▶ [Work instructions] Below are records; the lines starting at the one with "Job: point to the white arm" and ending at the one with "Now, which portion of the image is the yellow" must be reproduced exactly, both included. Pictures must not appear.

━━━ Material for the task

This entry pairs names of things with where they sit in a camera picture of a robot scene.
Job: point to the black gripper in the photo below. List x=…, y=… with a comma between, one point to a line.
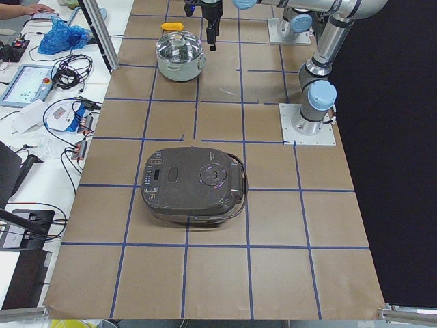
x=212, y=10

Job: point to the glass pot lid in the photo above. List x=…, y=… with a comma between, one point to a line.
x=179, y=47

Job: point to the yellow corn cob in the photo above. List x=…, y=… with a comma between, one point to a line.
x=172, y=26

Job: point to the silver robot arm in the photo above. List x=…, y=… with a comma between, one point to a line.
x=319, y=95
x=288, y=13

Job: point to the pale green cooking pot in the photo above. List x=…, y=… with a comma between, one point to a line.
x=182, y=72

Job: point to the person hand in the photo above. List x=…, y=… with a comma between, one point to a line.
x=9, y=11

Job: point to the blue plastic bag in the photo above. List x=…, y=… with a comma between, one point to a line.
x=63, y=38

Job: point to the grey usb hub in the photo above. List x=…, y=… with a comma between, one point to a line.
x=80, y=149
x=85, y=125

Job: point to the dark grey rice cooker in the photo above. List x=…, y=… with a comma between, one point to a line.
x=194, y=185

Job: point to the teach pendant tablet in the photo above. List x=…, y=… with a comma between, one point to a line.
x=30, y=83

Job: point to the black box on desk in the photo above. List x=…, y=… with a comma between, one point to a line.
x=13, y=52

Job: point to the white folded paper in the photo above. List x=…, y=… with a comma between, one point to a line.
x=29, y=116

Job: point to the brown paper table mat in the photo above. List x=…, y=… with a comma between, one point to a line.
x=297, y=249

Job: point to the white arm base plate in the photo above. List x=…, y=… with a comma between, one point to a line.
x=296, y=131
x=294, y=32

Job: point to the aluminium frame post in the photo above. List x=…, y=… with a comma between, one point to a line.
x=97, y=25

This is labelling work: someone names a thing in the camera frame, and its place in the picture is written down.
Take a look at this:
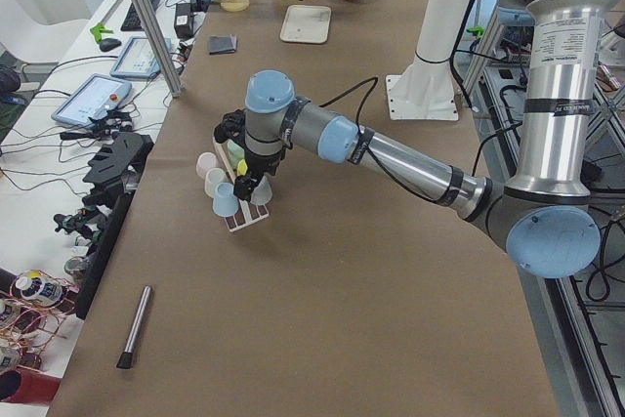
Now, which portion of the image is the green cup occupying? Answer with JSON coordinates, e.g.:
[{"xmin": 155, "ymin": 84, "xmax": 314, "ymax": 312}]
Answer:
[{"xmin": 227, "ymin": 140, "xmax": 245, "ymax": 169}]

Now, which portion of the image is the folded grey cloth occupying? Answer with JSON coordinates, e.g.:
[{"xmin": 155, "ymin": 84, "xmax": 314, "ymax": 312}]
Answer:
[{"xmin": 208, "ymin": 35, "xmax": 237, "ymax": 55}]

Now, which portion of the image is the teach pendant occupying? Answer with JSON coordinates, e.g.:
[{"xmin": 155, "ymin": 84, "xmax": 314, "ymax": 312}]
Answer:
[
  {"xmin": 51, "ymin": 74, "xmax": 132, "ymax": 127},
  {"xmin": 109, "ymin": 36, "xmax": 160, "ymax": 80}
]

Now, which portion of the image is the white cup rack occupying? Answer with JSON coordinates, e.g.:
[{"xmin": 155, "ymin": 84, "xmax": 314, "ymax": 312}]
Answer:
[{"xmin": 213, "ymin": 139, "xmax": 270, "ymax": 232}]

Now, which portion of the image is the yellow cup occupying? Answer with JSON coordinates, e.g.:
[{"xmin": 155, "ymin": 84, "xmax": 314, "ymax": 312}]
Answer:
[{"xmin": 236, "ymin": 159, "xmax": 248, "ymax": 176}]

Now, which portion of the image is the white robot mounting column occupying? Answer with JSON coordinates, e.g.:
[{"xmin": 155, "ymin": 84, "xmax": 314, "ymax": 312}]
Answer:
[{"xmin": 387, "ymin": 0, "xmax": 473, "ymax": 121}]

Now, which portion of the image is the aluminium frame post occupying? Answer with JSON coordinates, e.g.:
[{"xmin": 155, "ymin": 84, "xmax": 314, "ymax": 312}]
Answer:
[{"xmin": 131, "ymin": 0, "xmax": 183, "ymax": 99}]

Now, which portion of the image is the cream rabbit print tray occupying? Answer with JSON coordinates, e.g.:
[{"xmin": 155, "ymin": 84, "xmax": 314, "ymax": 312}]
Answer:
[{"xmin": 279, "ymin": 5, "xmax": 332, "ymax": 44}]

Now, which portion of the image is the far teach pendant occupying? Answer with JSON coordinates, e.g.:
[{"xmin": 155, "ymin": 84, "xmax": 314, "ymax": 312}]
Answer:
[{"xmin": 109, "ymin": 36, "xmax": 160, "ymax": 80}]

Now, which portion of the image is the black power adapter box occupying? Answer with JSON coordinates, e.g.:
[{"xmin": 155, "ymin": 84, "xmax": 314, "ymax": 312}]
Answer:
[{"xmin": 174, "ymin": 2, "xmax": 194, "ymax": 40}]

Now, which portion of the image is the blue cup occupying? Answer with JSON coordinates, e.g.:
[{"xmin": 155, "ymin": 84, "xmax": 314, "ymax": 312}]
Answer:
[{"xmin": 212, "ymin": 182, "xmax": 239, "ymax": 218}]

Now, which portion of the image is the pink cup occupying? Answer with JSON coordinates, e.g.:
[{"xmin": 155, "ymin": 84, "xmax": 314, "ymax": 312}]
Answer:
[{"xmin": 195, "ymin": 152, "xmax": 219, "ymax": 180}]

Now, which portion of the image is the black keyboard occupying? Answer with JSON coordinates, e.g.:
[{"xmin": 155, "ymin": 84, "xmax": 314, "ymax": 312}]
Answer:
[{"xmin": 119, "ymin": 0, "xmax": 164, "ymax": 32}]

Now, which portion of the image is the cream cup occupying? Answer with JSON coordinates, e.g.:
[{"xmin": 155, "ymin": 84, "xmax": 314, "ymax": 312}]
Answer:
[{"xmin": 204, "ymin": 167, "xmax": 227, "ymax": 198}]

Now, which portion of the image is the copper wire bottle rack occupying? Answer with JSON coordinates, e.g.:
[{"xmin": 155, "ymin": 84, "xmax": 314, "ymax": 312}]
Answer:
[{"xmin": 1, "ymin": 270, "xmax": 78, "ymax": 373}]

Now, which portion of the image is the black slotted stand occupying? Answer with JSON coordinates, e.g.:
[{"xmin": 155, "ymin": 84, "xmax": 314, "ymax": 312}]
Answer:
[{"xmin": 75, "ymin": 132, "xmax": 154, "ymax": 319}]

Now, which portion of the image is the black computer mouse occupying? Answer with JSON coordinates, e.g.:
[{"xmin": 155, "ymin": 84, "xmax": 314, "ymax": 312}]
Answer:
[{"xmin": 99, "ymin": 38, "xmax": 121, "ymax": 52}]

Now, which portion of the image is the green clamp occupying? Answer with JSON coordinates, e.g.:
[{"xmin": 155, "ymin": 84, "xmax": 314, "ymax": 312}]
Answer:
[{"xmin": 89, "ymin": 22, "xmax": 113, "ymax": 43}]

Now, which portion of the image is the near teach pendant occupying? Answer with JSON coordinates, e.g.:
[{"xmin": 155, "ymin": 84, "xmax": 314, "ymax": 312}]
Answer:
[{"xmin": 51, "ymin": 74, "xmax": 132, "ymax": 127}]

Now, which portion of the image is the grey cup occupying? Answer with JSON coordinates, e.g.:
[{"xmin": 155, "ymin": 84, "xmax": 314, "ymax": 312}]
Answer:
[{"xmin": 250, "ymin": 176, "xmax": 272, "ymax": 206}]

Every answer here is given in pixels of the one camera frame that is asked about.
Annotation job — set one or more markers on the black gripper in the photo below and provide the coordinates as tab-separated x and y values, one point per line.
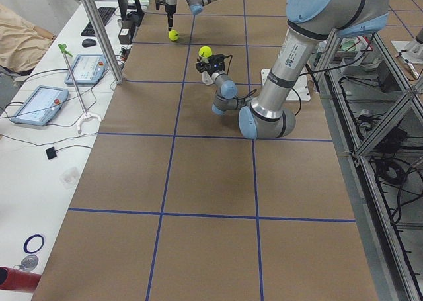
169	9
207	68

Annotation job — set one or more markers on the yellow tennis ball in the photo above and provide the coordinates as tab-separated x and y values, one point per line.
205	52
173	35

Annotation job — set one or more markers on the clear tennis ball can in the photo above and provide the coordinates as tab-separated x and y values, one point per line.
206	79

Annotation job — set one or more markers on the black box with label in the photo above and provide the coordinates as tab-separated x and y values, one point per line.
127	32

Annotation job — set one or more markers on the black computer mouse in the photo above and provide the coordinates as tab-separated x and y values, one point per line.
88	43

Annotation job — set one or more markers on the teach pendant far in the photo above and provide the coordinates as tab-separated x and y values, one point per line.
88	69

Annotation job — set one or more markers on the teach pendant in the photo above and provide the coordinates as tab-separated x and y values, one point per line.
41	107
88	69

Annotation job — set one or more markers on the reacher grabber stick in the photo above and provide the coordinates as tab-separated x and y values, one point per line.
86	115

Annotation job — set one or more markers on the teach pendant near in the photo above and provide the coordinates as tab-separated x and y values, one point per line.
41	107

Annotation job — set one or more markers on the small black square pad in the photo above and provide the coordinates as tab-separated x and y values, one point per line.
51	153

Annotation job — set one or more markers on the blue tape roll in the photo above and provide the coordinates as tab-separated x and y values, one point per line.
34	243

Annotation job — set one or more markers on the red cylinder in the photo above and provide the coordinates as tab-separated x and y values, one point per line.
18	281

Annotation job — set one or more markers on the aluminium frame post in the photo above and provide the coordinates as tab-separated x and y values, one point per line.
102	37

━━━━━━

▶ [Completed task]
Job: point to the white arm base plate in the photo above. List x=…, y=… with a comma between, one point to a line.
x=296, y=131
x=294, y=32

Job: point to the aluminium frame post in the photo above. List x=…, y=… with a comma between, one point to a line.
x=97, y=25

This is labelling work: someone names a thing in the camera frame, and its place in the picture is written down.
Take a look at this:
Now, which portion of the image is the green cup occupying? Answer with JSON coordinates, e.g.:
[{"xmin": 155, "ymin": 84, "xmax": 314, "ymax": 312}]
Answer:
[{"xmin": 227, "ymin": 140, "xmax": 245, "ymax": 169}]

Now, which portion of the image is the folded grey cloth occupying? Answer with JSON coordinates, e.g.:
[{"xmin": 155, "ymin": 84, "xmax": 314, "ymax": 312}]
Answer:
[{"xmin": 208, "ymin": 35, "xmax": 237, "ymax": 55}]

Now, which portion of the image is the teach pendant occupying? Answer with JSON coordinates, e.g.:
[{"xmin": 155, "ymin": 84, "xmax": 314, "ymax": 312}]
Answer:
[
  {"xmin": 51, "ymin": 74, "xmax": 132, "ymax": 127},
  {"xmin": 109, "ymin": 36, "xmax": 160, "ymax": 80}
]

Now, which portion of the image is the white cup rack occupying? Answer with JSON coordinates, e.g.:
[{"xmin": 155, "ymin": 84, "xmax": 314, "ymax": 312}]
Answer:
[{"xmin": 213, "ymin": 139, "xmax": 270, "ymax": 232}]

Now, which portion of the image is the yellow cup occupying? Answer with JSON coordinates, e.g.:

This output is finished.